Assignment = The pictures stay out; all of the data is to be printed exactly.

Data extracts =
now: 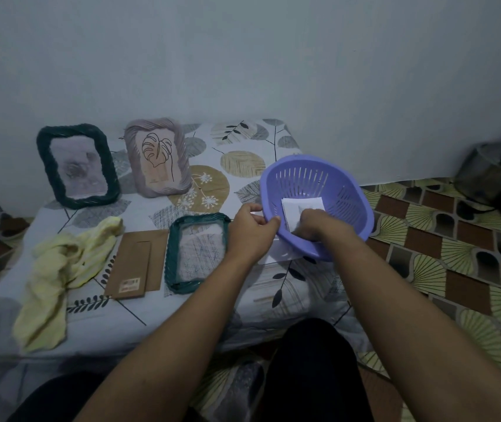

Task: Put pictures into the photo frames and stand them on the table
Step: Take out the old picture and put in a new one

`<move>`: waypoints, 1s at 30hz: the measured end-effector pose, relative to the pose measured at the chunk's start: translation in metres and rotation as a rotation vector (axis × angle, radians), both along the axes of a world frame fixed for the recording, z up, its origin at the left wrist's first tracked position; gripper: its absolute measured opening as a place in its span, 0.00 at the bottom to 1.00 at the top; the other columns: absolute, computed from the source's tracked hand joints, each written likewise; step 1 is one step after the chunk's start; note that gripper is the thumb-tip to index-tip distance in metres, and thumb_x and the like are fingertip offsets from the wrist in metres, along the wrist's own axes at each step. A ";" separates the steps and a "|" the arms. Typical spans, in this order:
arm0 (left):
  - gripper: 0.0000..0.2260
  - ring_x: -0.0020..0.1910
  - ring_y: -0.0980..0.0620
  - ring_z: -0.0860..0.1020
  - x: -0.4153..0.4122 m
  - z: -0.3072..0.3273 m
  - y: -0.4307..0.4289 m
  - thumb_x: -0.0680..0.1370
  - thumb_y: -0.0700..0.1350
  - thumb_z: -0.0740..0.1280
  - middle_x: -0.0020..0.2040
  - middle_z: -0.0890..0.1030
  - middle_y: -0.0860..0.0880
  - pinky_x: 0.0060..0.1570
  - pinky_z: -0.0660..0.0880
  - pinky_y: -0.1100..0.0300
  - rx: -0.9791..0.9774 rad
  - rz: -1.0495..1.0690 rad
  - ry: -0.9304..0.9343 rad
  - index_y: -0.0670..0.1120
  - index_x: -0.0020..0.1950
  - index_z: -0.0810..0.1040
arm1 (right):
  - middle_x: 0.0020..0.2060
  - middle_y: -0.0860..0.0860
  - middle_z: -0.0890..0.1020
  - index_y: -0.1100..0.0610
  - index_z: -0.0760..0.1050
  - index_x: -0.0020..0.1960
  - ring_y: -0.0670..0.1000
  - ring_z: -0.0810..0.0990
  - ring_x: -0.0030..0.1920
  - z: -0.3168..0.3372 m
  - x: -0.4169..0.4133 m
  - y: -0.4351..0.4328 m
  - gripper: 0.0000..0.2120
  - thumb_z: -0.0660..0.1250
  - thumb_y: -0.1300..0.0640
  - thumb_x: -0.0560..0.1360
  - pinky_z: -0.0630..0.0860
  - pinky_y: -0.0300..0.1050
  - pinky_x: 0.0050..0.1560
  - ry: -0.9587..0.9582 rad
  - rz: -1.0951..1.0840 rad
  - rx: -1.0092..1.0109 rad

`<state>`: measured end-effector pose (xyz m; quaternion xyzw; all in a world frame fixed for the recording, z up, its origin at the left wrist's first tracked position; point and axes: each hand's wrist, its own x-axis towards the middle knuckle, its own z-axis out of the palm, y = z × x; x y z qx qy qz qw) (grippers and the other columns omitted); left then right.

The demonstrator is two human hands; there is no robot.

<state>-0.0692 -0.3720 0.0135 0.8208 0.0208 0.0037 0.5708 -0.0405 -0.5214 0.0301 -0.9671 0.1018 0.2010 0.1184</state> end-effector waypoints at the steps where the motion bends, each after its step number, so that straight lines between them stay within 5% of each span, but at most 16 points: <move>1: 0.17 0.44 0.51 0.80 0.001 -0.001 0.000 0.76 0.48 0.72 0.42 0.78 0.54 0.44 0.75 0.57 0.000 0.003 0.001 0.46 0.61 0.74 | 0.59 0.60 0.77 0.61 0.73 0.60 0.60 0.77 0.53 -0.002 0.002 0.001 0.16 0.67 0.52 0.78 0.75 0.50 0.53 -0.004 0.011 -0.019; 9: 0.18 0.45 0.50 0.82 0.002 -0.005 0.002 0.75 0.50 0.73 0.43 0.81 0.53 0.49 0.80 0.50 -0.022 0.007 -0.002 0.47 0.62 0.76 | 0.51 0.59 0.79 0.63 0.76 0.58 0.58 0.74 0.46 -0.011 0.008 0.002 0.13 0.65 0.55 0.79 0.71 0.46 0.47 -0.074 0.047 -0.081; 22: 0.18 0.45 0.52 0.81 0.001 0.000 0.003 0.75 0.49 0.74 0.42 0.81 0.52 0.47 0.78 0.54 -0.060 0.008 0.033 0.47 0.62 0.75 | 0.45 0.56 0.77 0.60 0.74 0.48 0.58 0.75 0.45 0.002 0.004 -0.001 0.10 0.69 0.54 0.75 0.72 0.46 0.45 -0.166 -0.007 -0.058; 26: 0.20 0.47 0.50 0.82 0.003 0.002 0.010 0.75 0.55 0.73 0.46 0.82 0.51 0.50 0.78 0.52 -0.054 -0.026 0.054 0.47 0.62 0.74 | 0.43 0.55 0.80 0.58 0.77 0.47 0.59 0.78 0.44 0.022 -0.008 0.008 0.10 0.65 0.51 0.77 0.74 0.49 0.42 -0.415 -0.033 -0.039; 30: 0.19 0.47 0.50 0.80 0.004 0.009 0.024 0.77 0.56 0.71 0.47 0.79 0.51 0.49 0.78 0.52 -0.088 -0.022 0.047 0.48 0.62 0.72 | 0.35 0.51 0.78 0.56 0.75 0.43 0.56 0.75 0.38 0.049 -0.034 0.033 0.08 0.63 0.54 0.77 0.66 0.47 0.41 -0.746 0.051 -0.050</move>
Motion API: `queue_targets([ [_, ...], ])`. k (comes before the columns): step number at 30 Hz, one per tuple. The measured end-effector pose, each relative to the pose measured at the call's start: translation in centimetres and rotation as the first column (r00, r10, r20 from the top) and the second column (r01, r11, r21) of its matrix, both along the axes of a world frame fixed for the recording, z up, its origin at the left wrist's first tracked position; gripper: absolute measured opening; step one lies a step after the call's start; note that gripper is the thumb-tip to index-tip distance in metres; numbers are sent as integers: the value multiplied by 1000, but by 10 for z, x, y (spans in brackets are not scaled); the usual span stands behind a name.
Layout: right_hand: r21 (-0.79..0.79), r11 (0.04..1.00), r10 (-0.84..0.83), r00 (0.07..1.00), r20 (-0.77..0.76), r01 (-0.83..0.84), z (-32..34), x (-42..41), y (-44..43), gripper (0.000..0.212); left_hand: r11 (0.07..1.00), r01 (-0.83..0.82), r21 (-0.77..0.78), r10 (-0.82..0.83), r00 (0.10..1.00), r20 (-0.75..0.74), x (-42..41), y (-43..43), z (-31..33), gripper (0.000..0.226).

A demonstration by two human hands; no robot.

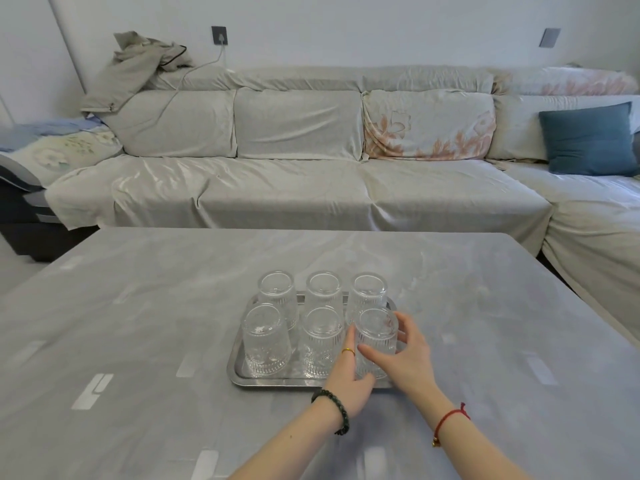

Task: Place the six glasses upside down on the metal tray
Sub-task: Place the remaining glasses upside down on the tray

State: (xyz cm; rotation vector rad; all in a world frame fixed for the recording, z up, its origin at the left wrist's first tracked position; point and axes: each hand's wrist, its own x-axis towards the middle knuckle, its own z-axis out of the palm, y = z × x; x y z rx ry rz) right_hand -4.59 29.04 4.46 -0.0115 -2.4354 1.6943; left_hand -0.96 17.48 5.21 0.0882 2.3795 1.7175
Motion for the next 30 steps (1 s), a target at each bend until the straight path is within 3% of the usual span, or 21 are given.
queue_targets([
  [14,64,997,33,998,46,-36,2,1,2,74,999,36,-28,-35,999,22,8,-17,-2,72],
  [20,8,999,48,999,-2,-48,36,-9,2,74,980,19,198,24,977,-213,6,-64,42,38],
  [23,90,989,120,991,-54,-115,59,-28,0,67,974,-81,213,151,929,-339,-16,-102,68,32],
  [25,182,970,173,984,-43,-162,69,-41,-5,65,972,-176,158,224,897,-380,-34,-124,81,31],
  [27,267,945,203,979,-29,-188,74,-54,-12,66,958,-285,-3,263,888,-376,-53,-145,85,38],
  [30,400,880,264,964,35,-255,73,-69,-24,68,907,-327,-266,265,933,-242,-77,-169,71,62],
])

Result =
now: 

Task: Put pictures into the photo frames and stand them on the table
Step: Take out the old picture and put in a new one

`<move>`: waypoints, 1s at 30hz: the measured end-effector pose, relative to the pose measured at the chunk's start: translation in metres and rotation as a rotation vector (axis × angle, radians), both along the axes of a world frame fixed for the recording, z up, its origin at the left wrist's first tracked position; gripper: its absolute measured opening as a place in its span, 0.00 at the bottom to 1.00 at the top; the other columns: absolute, computed from the source's tracked hand joints, each written likewise; step 1 is one step after the chunk's start; note that gripper is the thumb-tip to index-tip distance in metres, and thumb_x and the like are fingertip offsets from the wrist in metres, along the wrist's own axes at each step. A ";" separates the steps and a "|" the arms. Typical spans, in this order:
arm0 (left):
  - gripper: 0.0000..0.2260
  - ring_x: -0.0020..0.1910
  - ring_y: -0.0980..0.0620
  - ring_z: -0.0860..0.1020
  - x: -0.4153..0.4122 m
  - z: -0.3072..0.3273 m
  - y: -0.4307..0.4289 m
  - thumb_x: -0.0680..0.1370
  - thumb_y: -0.0700..0.1350
  - thumb_z: -0.0740..0.1280
  - middle_x: -0.0020..0.2040
  - middle_z: -0.0890..0.1030
  - middle_y: -0.0860..0.0880
  - pinky_x: 0.0060..0.1570
  - pinky_z: -0.0660..0.0880
  - pinky_y: -0.1100..0.0300
  - rx: -0.9791..0.9774 rad
  - rz: -1.0495..1.0690 rad
  - ry: -0.9304..0.9343 rad
  - index_y: -0.0670..0.1120
  - index_x: -0.0020..0.1950
  - index_z: -0.0810..0.1040
arm1 (right):
  - middle_x: 0.0020..0.2060
  - middle_y: -0.0860..0.0860
  - middle_z: -0.0890..0.1020
  - index_y: -0.1100..0.0610
  - index_z: -0.0760..0.1050
  - index_x: -0.0020..0.1960
  - ring_y: -0.0670..0.1000
  - ring_z: -0.0810..0.0990
  - ring_x: -0.0030..0.1920
  - z: -0.3168..0.3372 m
  - x: -0.4169..0.4133 m
  - y: -0.4351..0.4328 m
  - gripper: 0.0000..0.2120
  - thumb_z: -0.0660..0.1250
  - thumb_y: -0.1300..0.0640
  - thumb_x: -0.0560..0.1360
  - pinky_z: -0.0630..0.0860
  - pinky_y: -0.0300..0.1050
  - pinky_x: 0.0050..0.1560
  - ry: -0.9587..0.9582 rad
  - rz: -1.0951..1.0840 rad
  - rx: -1.0092..1.0109 rad

`<state>`: measured end-effector pose (xyz m; quaternion xyzw; all in a world frame fixed for the recording, z up, its origin at the left wrist's first tracked position; point and axes: each hand's wrist, its own x-axis towards the middle knuckle, its own z-axis out of the palm, y = z × x; x y z qx qy qz qw) (grippers and the other columns omitted); left then right.

The demonstrator is two human hands; there is no robot.

<state>-0.0692 -0.3720 0.0135 0.8208 0.0208 0.0037 0.5708 -0.0405 -0.5214 0.0301 -0.9671 0.1018 0.2010 0.1184</state> end-effector waypoints at the steps where the motion bends, each after its step number, so that straight lines between them stay within 5% of each span, but at most 16 points: <move>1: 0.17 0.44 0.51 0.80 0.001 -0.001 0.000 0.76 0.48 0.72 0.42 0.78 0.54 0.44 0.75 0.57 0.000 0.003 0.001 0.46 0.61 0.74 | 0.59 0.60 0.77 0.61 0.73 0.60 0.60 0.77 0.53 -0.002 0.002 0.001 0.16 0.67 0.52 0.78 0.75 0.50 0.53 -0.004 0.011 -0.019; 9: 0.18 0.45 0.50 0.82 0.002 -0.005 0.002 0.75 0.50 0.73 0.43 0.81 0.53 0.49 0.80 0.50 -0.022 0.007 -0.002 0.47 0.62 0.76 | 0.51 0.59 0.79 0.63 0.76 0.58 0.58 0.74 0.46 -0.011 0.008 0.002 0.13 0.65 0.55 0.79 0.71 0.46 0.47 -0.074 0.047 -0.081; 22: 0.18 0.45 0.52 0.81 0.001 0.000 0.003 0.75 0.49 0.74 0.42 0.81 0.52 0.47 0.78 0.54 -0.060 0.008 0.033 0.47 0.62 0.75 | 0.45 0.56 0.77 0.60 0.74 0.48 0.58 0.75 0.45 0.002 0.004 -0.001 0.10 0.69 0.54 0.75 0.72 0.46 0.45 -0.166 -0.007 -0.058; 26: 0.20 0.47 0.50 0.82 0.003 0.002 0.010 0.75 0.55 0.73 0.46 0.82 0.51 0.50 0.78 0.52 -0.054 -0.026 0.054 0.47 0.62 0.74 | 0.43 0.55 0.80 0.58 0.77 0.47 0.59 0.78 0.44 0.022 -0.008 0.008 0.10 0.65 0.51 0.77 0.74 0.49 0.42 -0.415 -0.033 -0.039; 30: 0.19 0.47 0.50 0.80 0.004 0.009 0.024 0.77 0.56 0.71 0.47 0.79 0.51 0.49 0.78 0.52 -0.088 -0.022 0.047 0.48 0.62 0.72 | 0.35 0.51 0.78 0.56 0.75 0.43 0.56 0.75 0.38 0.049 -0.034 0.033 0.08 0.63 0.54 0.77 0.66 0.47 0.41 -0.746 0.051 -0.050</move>
Motion API: `queue_targets([ [_, ...], ])`. k (comes before the columns): step number at 30 Hz, one per tuple. The measured end-effector pose, each relative to the pose measured at the call's start: translation in centimetres and rotation as the first column (r00, r10, r20 from the top) and the second column (r01, r11, r21) of its matrix, both along the axes of a world frame fixed for the recording, z up, its origin at the left wrist's first tracked position; gripper: absolute measured opening; step one lies a step after the call's start; note that gripper is the thumb-tip to index-tip distance in metres; numbers are sent as integers: the value multiplied by 1000, but by 10 for z, x, y (spans in brackets are not scaled); the usual span stands behind a name.
Layout: right_hand: r21 (-0.79..0.79), r11 (0.04..1.00), r10 (-0.84..0.83), r00 (0.07..1.00), r20 (-0.77..0.76), r01 (-0.83..0.84), z (-32..34), x (-42..41), y (-44..43), gripper (0.000..0.212); left_hand: r11 (0.07..1.00), r01 (-0.83..0.82), r21 (-0.77..0.78), r10 (-0.82..0.83), r00 (0.10..1.00), r20 (-0.75..0.74), x (-42..41), y (-43..43), z (-31..33), gripper (0.000..0.226).

A demonstration by two human hands; no robot.


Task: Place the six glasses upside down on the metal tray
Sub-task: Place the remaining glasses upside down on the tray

State: (xyz cm; rotation vector rad; all in a world frame fixed for the recording, z up, its origin at the left wrist's first tracked position; point and axes: each hand's wrist, its own x-axis towards the middle knuckle, its own z-axis out of the palm, y = z × x; x y z rx ry rz) right_hand -4.59 29.04 4.46 -0.0115 -2.4354 1.6943; left_hand -0.96 17.48 5.21 0.0882 2.3795 1.7175
Motion for the next 30 steps (1 s), a target at each bend until the straight path is within 3% of the usual span, or 21 are given.
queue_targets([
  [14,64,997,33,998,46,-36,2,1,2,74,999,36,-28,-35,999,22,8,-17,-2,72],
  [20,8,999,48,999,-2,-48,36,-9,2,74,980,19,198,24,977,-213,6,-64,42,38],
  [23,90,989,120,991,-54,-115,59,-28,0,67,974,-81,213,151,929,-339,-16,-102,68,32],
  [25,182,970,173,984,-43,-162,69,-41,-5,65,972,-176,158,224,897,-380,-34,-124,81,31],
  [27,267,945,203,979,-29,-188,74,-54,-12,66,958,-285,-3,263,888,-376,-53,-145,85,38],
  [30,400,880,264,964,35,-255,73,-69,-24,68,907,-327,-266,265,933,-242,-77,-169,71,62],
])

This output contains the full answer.